CERPEN PEMETIK AIR MATA-Lanjutan cerpen Pelajaran Mengarang (Agus Noor)


Pemetik Air Mata
Karya Agus Noor


Mereka hanya muncul malam hari. Peri-peri pemetik air mata. Selalu datang berombongan--kadang lebih dari dua puluh--seperti arak-arakan capung, menjinjing cawan mungil keemasan, yang melekuk dan mengulin bagian ujungnya. Ke dalam cawan mungil itulah mereka tampung air mata yang mereka petik. Cawan itu tidak lebih besar dari biji kenari, tetapi bisa menampung seluruh air mata kesedihan di dunia ini. Saat ada yang menangis malam-malam, peri-peri itu akan berkitaran mendekati, menunggu air mata itu menggelantung di pelupuk kemudian pelan-pelan memetiknya. Bila sebulir air mata bergulir jatuh, mereka akan buru-buru menadahkan cawan. Begitu tersentuh jari-jari mereka yang ajaib, setiap butir air mata akan menjilma menjadi kristal bening berkilauan.

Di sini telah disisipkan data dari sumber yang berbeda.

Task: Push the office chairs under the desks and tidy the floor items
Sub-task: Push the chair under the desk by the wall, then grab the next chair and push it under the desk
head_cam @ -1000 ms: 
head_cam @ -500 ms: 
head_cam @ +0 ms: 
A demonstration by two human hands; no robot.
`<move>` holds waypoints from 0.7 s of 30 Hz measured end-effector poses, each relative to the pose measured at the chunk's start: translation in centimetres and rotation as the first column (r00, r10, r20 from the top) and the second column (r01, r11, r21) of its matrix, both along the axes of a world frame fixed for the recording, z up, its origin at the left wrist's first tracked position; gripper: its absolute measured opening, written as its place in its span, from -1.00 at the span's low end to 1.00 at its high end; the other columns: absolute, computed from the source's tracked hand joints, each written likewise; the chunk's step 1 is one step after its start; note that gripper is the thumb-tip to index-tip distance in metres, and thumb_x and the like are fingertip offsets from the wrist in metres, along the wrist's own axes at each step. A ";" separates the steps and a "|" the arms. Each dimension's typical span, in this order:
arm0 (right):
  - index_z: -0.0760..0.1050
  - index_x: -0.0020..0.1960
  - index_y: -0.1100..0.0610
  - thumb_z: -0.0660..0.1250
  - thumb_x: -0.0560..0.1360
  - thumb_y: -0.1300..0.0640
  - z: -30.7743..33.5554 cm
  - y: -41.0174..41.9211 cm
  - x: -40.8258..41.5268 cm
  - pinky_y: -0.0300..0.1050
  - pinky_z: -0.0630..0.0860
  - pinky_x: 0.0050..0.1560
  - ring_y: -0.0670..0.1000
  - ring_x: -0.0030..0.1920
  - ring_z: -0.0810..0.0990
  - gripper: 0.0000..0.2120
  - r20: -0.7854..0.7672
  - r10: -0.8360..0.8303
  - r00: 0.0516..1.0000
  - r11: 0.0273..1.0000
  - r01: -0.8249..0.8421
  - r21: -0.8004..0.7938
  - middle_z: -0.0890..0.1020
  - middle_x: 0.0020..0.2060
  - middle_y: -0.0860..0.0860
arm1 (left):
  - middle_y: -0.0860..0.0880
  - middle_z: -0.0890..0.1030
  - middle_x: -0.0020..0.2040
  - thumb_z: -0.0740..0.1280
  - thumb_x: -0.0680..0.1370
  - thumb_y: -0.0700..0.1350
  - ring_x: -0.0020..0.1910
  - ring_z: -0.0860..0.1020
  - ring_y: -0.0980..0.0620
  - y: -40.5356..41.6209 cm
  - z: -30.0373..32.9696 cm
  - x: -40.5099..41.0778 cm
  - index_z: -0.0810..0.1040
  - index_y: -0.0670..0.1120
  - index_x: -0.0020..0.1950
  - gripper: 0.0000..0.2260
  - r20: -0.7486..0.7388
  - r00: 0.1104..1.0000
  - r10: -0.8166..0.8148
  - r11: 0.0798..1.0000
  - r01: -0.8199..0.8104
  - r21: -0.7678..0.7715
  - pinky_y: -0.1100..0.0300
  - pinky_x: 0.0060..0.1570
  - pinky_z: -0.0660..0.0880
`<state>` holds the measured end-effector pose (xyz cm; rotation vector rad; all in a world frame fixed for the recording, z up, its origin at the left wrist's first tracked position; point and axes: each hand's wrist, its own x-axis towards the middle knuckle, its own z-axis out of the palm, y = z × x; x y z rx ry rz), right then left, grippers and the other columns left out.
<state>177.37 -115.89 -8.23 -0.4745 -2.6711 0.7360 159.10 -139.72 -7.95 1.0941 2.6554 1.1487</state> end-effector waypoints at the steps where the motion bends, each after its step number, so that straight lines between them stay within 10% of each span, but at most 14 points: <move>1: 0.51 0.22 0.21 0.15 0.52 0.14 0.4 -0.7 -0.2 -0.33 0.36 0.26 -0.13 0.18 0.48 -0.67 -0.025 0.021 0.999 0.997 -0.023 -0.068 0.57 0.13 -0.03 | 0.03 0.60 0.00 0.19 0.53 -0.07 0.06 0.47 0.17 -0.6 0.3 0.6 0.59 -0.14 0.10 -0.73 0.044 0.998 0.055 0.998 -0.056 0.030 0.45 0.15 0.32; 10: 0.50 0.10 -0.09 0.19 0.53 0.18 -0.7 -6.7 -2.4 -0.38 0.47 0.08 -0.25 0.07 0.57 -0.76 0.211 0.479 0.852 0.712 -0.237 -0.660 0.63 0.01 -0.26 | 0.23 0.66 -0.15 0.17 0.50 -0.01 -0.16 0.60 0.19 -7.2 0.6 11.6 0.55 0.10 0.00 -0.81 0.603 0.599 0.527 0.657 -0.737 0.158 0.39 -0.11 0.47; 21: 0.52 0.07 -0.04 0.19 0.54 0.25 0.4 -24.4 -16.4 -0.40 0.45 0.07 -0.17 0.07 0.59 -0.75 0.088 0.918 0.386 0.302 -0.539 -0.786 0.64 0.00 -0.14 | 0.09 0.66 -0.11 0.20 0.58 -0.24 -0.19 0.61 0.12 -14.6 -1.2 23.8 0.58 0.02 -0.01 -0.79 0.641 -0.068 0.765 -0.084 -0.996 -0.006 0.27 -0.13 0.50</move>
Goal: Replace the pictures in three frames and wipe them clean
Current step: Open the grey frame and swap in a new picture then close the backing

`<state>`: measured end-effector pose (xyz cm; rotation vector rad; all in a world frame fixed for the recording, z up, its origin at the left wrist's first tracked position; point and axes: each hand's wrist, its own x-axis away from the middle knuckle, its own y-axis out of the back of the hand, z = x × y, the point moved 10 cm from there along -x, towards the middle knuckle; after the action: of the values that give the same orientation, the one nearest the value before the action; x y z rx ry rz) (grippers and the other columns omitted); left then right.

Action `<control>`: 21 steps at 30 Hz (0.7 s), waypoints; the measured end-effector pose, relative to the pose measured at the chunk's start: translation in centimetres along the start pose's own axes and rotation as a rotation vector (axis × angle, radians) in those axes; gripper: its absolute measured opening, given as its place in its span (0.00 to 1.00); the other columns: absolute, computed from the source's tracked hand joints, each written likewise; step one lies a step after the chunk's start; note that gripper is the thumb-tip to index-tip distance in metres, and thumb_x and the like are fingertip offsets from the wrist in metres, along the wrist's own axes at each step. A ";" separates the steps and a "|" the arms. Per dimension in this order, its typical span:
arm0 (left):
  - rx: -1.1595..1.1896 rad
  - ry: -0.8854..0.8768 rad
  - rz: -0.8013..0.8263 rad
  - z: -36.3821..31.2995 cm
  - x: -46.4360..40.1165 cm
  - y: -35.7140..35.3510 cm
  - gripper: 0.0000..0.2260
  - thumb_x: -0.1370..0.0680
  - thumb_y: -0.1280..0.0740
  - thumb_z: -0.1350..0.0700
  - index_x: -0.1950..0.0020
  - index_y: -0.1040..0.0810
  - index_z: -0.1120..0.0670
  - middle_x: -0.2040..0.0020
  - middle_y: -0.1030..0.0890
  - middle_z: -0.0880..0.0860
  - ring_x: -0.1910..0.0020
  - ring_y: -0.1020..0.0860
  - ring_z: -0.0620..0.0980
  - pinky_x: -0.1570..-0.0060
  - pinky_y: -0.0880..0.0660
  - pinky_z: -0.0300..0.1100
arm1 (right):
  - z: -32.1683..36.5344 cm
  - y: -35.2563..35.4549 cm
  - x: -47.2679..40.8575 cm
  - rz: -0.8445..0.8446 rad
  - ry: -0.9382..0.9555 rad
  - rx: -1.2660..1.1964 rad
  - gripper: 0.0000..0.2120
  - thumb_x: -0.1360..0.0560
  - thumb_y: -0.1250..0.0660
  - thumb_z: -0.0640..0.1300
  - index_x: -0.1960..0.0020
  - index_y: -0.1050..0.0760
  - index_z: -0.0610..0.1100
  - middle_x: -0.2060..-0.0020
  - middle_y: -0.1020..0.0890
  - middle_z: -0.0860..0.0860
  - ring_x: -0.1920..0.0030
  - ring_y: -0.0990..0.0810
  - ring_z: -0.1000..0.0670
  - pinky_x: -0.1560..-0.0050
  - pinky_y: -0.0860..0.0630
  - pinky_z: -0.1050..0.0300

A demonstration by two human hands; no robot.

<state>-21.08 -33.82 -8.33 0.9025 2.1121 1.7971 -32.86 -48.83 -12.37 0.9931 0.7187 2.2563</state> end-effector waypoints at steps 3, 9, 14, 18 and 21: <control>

Mereka tinggal di ceruk gua-gua purba. Kesanalah butir-butir air mata yang dipetik itu dibawa. Di selisir ulir batu alit, diantara galur batu kapur berselubung tirai marmer bening yang licin dan basah, di jelujur akar-akar kalsit yang bercabangan di langit-langit stalaktit, peri-peri itu membangun sarang. Bulir-bulir airmata itu ditata menjadi sarang mereka, serupa istana-istana kecil yang saling terhubung jembatan gantung yang juga terbuat dari untaian air mata. Di langit-langit gua itu pula butir-butir air mata itu dironce terjuntai menyeruapai jutaan lampu kristal yang berkilauan.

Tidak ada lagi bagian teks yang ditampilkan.